Der Rücktritt von Balsillie und Lazaridis scheint nicht viel mehr als ein Schritt zu sein, um die aufgebrachten anderen Investoren zu besänftigen. Ein strategischer Wechsel ist den Aussagen von Heins nicht zu entnehmen. Interessant ist auch, wie und ob Balsillie und Lazaridis, die ja immer noch im Vorstand sitzen, auch weiterhin ihre bisherige Strategie verfolgen und wie unabhängig Heins in seinen Entscheidungen tatsächlich sein wird. Ist der deutsche Manager nur ein Handlanger seiner Vorgänger – so wie es jetzt aussieht – oder kann er eigenständig tiefgreifende Veränderungen anstoßen und umsetzen?

Nötig wäre es. Auch mit dem PlayBook 2.0 erfüllt RIM im Tablet-Markt die Ansprüche nicht. Es hinkt weit hinter Apple, aber auch deutlich hinter Samsung hinterher. Das Produkt ist weder Fleisch (Business-Tablet) noch Fisch (Consumer-Gerät). Es ist nur der massenhaft produzierte Versuch, in einem als hip empfundenen Marktsegment dabei zu sein. Und wie grandios so etwas in die Hose gehen kann, hat Hewlett-Packard mit TouchPad und WebOS im vergangenen Jahr gezeigt. Dazu kommt, dass beim aktuellen Preis (299 Dollar) und dem winzigen Ökosystem an App-Entwicklern drumherum mit dem Produkt kaum etwas zu verdienen ist. Am selben Problem krankt auch Heins Bekenntnis zu QNX beziehungsweise BlackBerry 10.

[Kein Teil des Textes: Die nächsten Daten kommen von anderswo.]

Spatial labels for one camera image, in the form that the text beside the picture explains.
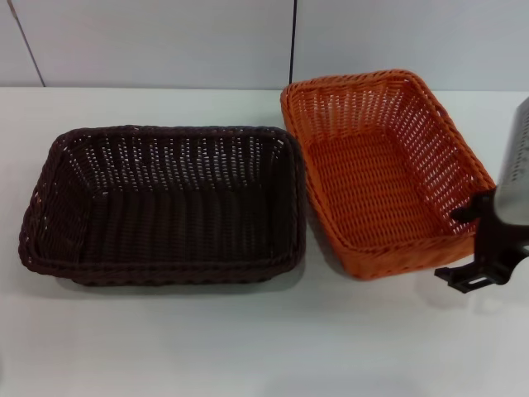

Heins hätte gut daran getan, sich auf die wahren Stärken von RIM zu besinnen, darzustellen, wie man neue Kunden im Umfeld der Großkonzerne gewinnen und wie man die vorhandenen behalten will. Das wäre gerade in einer Zeit wichtig gewesen, in der sich die einst auf Blackberrys versessenen Mitarbeiter und Manager nach iOS- und Android-Geräten verzehren. Dafür wäre es hilfreich gewesen, eine Strategie mit Software und Dienstleistungen vorzustellen sowie aufzuzeigen, wie man die Erwartungen der Firmen an Sicherheit und Managebarkeit der schönen neuen Mobilwelt erfüllen will – etwas, was sich Apple und Samsung beharrliche weigern zu tun. Stattdessen hat Heins dieselben verstaubten Produkte aus dem Ärmel geholt, die seine Vorgänger schon vergeblich in die Kameras gehalten haben. So wird das nichts mit der Rettung von RIM.